ABOUT THIS TASK:
An exact copy of all the entries below is what this task needs.

━━━ RECORDS SHOWN

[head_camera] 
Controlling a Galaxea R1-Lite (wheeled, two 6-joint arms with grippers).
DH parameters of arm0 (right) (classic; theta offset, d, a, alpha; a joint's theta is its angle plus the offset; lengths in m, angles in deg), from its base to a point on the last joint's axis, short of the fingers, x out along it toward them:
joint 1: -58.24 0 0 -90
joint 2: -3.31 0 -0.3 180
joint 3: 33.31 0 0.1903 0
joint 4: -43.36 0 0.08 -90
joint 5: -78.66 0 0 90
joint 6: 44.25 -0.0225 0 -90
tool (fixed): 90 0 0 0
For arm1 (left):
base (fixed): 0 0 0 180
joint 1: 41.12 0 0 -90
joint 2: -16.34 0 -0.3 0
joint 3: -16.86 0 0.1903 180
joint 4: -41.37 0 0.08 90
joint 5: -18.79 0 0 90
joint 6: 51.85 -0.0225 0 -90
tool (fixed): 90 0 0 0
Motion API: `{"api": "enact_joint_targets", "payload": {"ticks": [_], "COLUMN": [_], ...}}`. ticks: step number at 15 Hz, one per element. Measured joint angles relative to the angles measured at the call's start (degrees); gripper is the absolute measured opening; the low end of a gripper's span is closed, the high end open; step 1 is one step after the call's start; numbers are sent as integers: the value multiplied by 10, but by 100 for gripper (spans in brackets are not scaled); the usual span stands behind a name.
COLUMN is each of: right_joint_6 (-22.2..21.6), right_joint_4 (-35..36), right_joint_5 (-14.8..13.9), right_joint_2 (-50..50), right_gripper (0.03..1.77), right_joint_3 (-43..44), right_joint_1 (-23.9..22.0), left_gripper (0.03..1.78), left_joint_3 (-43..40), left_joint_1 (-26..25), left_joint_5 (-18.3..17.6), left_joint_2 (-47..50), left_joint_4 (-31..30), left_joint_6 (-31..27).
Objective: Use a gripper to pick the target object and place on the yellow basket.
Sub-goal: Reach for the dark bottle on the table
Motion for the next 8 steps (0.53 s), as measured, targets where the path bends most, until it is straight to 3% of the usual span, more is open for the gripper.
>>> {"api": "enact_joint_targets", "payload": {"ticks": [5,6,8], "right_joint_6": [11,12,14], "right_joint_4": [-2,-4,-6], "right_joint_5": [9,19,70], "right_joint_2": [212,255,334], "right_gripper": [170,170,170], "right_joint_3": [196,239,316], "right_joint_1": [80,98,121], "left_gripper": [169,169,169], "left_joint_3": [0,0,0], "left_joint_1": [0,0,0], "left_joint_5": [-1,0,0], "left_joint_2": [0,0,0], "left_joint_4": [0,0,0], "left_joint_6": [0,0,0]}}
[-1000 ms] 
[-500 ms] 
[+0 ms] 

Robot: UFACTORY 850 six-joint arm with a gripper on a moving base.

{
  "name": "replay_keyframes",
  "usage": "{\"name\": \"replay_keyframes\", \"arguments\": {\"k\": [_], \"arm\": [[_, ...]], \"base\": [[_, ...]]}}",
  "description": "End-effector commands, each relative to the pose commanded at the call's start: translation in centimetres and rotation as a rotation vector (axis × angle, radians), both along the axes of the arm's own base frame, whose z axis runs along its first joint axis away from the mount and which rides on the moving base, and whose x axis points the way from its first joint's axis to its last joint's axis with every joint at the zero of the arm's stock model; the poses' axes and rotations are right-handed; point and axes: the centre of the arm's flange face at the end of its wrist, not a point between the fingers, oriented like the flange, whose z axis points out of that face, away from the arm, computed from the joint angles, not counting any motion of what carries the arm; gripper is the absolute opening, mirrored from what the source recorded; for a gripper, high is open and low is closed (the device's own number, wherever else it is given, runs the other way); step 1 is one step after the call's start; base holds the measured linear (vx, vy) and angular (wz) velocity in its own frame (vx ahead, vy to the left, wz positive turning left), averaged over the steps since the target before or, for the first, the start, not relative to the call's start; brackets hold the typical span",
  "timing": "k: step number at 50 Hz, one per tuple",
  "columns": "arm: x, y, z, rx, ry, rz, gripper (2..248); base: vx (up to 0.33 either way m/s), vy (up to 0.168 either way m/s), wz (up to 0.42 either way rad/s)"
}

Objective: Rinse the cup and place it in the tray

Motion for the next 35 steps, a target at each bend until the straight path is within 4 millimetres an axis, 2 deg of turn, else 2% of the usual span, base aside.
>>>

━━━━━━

EXERCISE RESULT:
[head_camera] 
Controlling a Galaxea R1-Lite (wheeled, two 6-joint arms with grippers).
DH parameters of arm0 (right) (classic; theta offset, d, a, alpha; a joint's theta is its angle plus the offset; lengths in m, angles in deg), from its base to a point on the last joint's axis, short of the fingers, x out along it toward them:
joint 1: -58.24 0 0 -90
joint 2: -3.31 0 -0.3 180
joint 3: 33.31 0 0.1903 0
joint 4: -43.36 0 0.08 -90
joint 5: -78.66 0 0 90
joint 6: 44.25 -0.0225 0 -90
tool (fixed): 90 0 0 0
For arm1 (left):
base (fixed): 0 0 0 180
joint 1: 41.12 0 0 -90
joint 2: -16.34 0 -0.3 0
joint 3: -16.86 0 0.1903 180
joint 4: -41.37 0 0.08 90
joint 5: -18.79 0 0 90
joint 6: 51.85 -0.0225 0 -90
tool (fixed): 90 0 0 0
Motion API: `{"api": "enact_joint_targets", "payload": {"ticks": [_], "COLUMN": [_], ...}}`. ticks: step number at 15 Hz, one per element. Measured joint angles relative to the angles measured at the call's start (degrees); gripper is the absolute measured opening; the low end of a gripper's span is closed, the high end open; step 1 is one step after the call's start; numbers are sent as integers: the value multiplied by 10, but by 100 for gripper (spans in brackets are not scaled); the usual span stands behind a name.
COLUMN is each of: right_joint_6 (-22.2..21.6), right_joint_4 (-35..36), right_joint_5 (-14.8..13.9), right_joint_2 (-50..50), right_gripper (0.03..1.77), right_joint_3 (-43..44), right_joint_1 (-23.9..22.0), left_gripper (0.03..1.78), left_joint_3 (-43..40), left_joint_1 (-26..25), left_joint_5 (-18.3..17.6), left_joint_2 (-47..50), left_joint_4 (-31..30), left_joint_6 (-31..27).
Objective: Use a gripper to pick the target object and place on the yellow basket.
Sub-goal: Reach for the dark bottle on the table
Motion for the next 8 steps (0.53 s), as measured, targets where the path bends most, until it is straight to 3% of the usual span, more is open for the gripper.
>>> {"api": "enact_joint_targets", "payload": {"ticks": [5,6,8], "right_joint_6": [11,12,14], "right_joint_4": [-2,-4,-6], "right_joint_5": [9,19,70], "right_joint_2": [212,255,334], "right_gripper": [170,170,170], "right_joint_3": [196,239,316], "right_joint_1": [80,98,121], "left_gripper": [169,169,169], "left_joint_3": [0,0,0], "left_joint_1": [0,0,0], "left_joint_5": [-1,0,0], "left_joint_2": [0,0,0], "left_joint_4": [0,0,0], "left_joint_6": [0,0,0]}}
[-1000 ms] 
[-500 ms] 
[+0 ms] 

Robot: UFACTORY 850 six-joint arm with a gripper on a moving base.

{
  "name": "replay_keyframes",
  "usage": "{\"name\": \"replay_keyframes\", \"arguments\": {\"k\": [_], \"arm\": [[_, ...]], \"base\": [[_, ...]]}}",
  "description": "End-effector commands, each relative to the pose commanded at the call's start: translation in centimetres and rotation as a rotation vector (axis × angle, radians), both along the axes of the arm's own base frame, whose z axis runs along its first joint axis away from the mount and which rides on the moving base, and whose x axis points the way from its first joint's axis to its last joint's axis with every joint at the zero of the arm's stock model; the poses' axes and rotations are right-handed; point and axes: the centre of the arm's flange face at the end of its wrist, not a point between the fingers, oriented like the flange, whose z axis points out of that face, away from the arm, computed from the joint angles, not counting any motion of what carries the arm; gripper is the absolute opening, mirrored from what the source recorded; for a gripper, high is open and low is closed (the device's own number, wherever else it is given, runs the other way); step 1 is one step after the call's start; base holds the measured linear (vx, vy) and angular (wz) velocity in its own frame (vx ahead, vy to the left, wz positive turning left), averaged over the steps since the target before or, for the first, the start, not relative to the call's start; brackets hold the typical span",
  "timing": "k: step number at 50 Hz, one per tuple",
  "columns": "arm: x, y, z, rx, ry, rz, gripper (2..248); base: vx (up to 0.33 either way m/s), vy (up to 0.168 either way m/s), wz (up to 0.42 either way rad/s)"
}

Objective: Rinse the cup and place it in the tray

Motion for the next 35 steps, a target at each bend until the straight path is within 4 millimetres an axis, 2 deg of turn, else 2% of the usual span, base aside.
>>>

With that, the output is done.